/---
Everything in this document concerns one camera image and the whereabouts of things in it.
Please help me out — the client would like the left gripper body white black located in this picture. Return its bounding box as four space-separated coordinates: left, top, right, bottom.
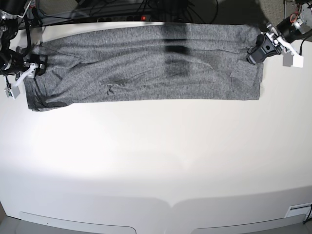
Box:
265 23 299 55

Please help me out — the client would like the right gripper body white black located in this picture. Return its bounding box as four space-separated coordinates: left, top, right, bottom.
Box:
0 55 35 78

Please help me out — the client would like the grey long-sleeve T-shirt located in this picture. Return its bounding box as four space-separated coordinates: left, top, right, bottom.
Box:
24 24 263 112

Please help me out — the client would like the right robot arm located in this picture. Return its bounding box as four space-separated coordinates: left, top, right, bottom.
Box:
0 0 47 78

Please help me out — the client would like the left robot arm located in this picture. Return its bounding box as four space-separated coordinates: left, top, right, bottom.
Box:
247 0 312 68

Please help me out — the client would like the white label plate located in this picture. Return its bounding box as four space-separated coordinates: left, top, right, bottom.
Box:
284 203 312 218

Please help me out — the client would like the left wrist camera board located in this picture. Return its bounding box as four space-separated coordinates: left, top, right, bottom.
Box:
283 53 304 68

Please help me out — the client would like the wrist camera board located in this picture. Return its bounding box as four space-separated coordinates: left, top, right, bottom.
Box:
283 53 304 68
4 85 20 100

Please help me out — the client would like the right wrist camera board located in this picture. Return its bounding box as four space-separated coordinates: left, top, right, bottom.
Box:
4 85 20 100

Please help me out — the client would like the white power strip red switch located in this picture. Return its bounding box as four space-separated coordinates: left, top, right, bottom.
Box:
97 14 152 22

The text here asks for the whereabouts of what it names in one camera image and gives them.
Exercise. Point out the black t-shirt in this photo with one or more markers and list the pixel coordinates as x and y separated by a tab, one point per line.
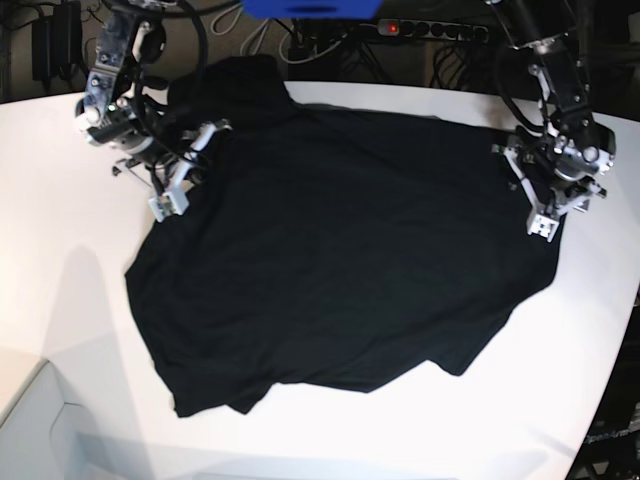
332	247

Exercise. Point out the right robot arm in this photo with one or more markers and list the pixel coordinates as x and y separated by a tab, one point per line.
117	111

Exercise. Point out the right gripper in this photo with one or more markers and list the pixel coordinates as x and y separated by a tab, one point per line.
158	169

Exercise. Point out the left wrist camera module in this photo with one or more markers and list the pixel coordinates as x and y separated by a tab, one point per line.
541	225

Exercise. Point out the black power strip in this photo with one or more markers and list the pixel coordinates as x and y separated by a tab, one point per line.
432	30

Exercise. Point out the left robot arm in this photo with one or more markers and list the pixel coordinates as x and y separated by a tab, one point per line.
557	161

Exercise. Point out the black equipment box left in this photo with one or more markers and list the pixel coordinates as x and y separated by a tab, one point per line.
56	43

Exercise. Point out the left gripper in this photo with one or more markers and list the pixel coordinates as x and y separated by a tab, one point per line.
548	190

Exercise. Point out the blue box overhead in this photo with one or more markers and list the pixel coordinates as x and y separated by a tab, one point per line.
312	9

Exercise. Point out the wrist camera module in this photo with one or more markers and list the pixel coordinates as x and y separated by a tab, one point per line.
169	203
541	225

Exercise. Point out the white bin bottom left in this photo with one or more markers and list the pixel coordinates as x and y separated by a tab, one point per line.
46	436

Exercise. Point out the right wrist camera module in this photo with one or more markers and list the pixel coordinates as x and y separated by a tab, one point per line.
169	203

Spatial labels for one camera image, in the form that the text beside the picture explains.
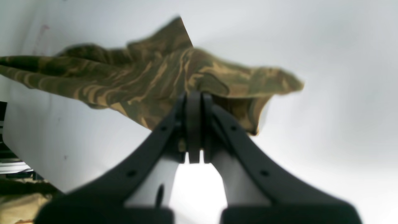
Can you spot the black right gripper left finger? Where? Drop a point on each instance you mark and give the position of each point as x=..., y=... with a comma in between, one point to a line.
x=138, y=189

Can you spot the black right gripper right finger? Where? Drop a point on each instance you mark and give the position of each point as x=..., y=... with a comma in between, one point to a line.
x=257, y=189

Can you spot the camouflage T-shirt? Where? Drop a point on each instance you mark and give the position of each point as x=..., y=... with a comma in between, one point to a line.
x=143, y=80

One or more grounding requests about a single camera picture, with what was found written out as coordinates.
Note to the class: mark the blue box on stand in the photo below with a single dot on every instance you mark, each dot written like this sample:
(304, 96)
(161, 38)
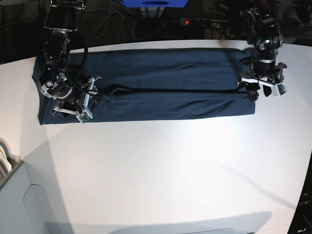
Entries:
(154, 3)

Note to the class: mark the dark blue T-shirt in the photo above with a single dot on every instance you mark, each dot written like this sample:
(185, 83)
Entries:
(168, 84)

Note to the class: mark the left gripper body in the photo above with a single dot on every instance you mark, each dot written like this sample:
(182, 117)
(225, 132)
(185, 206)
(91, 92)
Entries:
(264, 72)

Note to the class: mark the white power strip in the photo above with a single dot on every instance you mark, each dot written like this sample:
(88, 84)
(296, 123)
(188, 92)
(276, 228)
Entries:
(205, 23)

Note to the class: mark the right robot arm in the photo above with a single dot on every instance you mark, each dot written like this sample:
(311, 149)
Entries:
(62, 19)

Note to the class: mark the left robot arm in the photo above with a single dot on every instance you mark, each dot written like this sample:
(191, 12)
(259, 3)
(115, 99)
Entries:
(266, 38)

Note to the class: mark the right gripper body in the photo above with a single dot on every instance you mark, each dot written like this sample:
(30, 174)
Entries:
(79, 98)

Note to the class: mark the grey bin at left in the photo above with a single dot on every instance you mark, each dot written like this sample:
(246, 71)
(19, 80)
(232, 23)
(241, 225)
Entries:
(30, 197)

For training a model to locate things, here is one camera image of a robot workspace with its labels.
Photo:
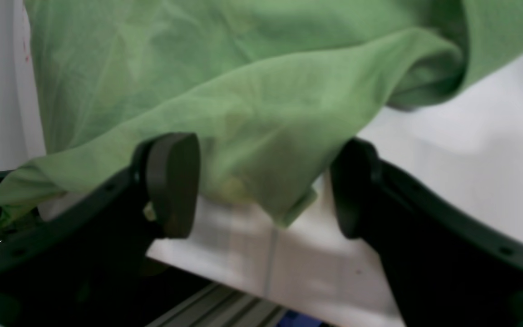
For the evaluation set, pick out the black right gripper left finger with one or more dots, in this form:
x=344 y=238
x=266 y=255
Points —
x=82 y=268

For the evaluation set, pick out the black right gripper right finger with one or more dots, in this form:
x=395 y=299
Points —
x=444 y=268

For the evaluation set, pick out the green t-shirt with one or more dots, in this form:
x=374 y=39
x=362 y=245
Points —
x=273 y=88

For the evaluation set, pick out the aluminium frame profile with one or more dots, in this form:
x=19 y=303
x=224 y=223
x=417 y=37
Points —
\---
/---
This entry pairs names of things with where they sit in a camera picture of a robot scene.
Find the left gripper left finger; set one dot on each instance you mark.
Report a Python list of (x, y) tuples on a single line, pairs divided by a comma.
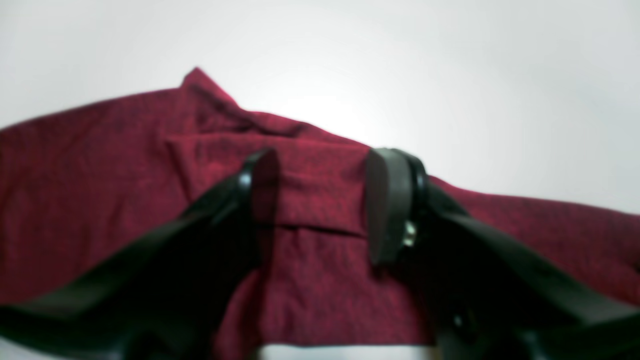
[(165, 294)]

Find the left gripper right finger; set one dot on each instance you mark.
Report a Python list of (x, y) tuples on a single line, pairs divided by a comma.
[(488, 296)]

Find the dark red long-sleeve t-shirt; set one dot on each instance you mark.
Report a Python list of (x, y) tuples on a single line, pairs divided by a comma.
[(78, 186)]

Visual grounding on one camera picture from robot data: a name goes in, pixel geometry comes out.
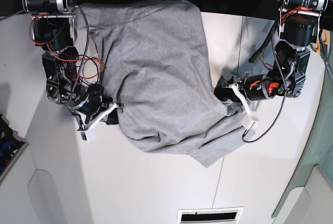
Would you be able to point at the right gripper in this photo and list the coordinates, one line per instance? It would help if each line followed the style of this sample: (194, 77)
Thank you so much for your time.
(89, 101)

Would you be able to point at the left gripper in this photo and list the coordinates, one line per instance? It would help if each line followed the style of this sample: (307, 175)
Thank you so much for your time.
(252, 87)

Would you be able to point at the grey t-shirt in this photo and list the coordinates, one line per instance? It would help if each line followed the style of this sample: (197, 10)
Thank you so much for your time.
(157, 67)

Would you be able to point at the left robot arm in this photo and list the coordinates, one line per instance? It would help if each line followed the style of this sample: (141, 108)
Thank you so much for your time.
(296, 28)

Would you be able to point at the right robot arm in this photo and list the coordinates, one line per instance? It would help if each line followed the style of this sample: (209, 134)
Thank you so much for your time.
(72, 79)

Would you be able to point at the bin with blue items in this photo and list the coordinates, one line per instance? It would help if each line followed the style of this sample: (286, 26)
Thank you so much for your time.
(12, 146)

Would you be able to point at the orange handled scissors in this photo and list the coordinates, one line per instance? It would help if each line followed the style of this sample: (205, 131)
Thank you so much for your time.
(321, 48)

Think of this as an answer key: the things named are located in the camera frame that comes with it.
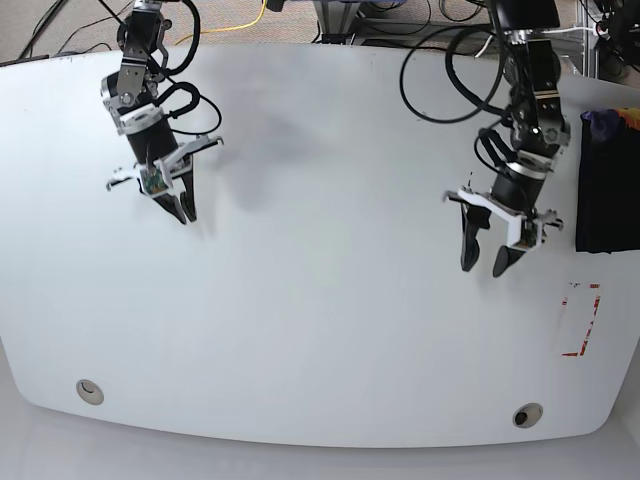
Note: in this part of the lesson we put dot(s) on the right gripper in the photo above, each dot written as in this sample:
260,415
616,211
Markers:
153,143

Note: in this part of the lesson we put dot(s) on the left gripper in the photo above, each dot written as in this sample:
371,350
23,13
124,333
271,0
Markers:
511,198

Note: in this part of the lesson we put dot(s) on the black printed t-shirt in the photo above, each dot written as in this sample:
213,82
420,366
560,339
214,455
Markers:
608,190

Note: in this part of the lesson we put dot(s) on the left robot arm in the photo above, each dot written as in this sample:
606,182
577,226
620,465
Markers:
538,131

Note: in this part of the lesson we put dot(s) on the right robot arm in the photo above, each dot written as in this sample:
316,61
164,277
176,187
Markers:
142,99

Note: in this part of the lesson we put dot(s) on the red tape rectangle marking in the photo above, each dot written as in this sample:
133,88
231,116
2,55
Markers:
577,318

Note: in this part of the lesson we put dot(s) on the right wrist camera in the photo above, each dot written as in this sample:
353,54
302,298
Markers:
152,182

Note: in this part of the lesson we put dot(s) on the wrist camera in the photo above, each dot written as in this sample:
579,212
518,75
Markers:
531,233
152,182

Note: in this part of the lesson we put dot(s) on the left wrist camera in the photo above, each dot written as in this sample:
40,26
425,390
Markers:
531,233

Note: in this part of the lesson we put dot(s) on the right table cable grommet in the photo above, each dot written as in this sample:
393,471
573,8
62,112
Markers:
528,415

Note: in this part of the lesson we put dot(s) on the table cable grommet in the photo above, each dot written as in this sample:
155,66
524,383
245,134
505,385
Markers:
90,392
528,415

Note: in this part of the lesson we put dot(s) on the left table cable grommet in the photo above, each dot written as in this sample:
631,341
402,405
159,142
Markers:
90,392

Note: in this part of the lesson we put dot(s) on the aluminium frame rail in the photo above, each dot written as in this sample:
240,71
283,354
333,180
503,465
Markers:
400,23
\---
/---
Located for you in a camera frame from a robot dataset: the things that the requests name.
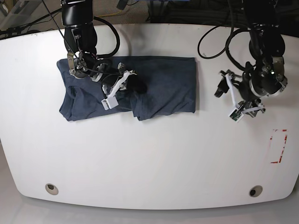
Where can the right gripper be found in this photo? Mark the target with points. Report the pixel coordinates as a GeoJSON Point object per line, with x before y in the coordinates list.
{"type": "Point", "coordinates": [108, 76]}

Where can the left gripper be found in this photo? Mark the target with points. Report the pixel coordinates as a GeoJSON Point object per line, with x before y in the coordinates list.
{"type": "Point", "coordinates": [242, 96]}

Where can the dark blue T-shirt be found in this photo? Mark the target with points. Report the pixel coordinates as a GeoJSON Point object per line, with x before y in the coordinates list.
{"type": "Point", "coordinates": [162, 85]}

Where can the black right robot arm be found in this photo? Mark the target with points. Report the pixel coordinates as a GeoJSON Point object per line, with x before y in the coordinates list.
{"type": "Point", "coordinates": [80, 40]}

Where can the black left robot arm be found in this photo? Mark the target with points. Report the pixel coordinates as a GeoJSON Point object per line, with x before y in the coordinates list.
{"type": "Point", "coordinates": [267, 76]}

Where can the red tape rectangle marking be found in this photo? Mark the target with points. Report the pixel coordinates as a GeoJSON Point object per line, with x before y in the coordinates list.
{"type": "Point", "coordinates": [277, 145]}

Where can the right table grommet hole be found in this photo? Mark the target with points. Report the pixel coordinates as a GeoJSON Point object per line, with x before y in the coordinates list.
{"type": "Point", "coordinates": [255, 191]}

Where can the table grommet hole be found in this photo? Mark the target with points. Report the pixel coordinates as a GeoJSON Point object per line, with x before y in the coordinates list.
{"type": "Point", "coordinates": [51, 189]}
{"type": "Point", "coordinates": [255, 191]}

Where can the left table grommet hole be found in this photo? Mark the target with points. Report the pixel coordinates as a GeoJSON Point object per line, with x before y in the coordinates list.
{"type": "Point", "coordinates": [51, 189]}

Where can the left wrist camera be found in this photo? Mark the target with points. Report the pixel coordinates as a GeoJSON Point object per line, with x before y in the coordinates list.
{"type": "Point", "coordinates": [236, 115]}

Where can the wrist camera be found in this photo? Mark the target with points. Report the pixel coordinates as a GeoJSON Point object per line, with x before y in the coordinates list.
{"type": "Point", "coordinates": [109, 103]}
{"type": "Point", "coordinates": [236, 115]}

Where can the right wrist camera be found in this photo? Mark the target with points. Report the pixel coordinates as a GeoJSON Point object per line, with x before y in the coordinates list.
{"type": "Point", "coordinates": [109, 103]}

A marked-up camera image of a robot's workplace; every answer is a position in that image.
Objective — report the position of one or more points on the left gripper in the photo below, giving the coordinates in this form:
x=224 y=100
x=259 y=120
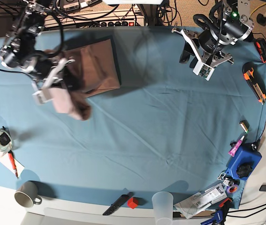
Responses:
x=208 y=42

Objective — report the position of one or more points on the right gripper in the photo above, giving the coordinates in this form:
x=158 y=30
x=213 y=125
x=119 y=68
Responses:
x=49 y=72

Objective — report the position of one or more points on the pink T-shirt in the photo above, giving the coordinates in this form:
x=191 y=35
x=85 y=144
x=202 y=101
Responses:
\---
▸ Your assignment: Retrieve each line from the records above where the word "labels" occurs.

▸ Task response:
Spatial labels for one camera image, in the form that the text beside the picture explains.
For training a model to locate things, here is one camera image of a robot workspace with its labels.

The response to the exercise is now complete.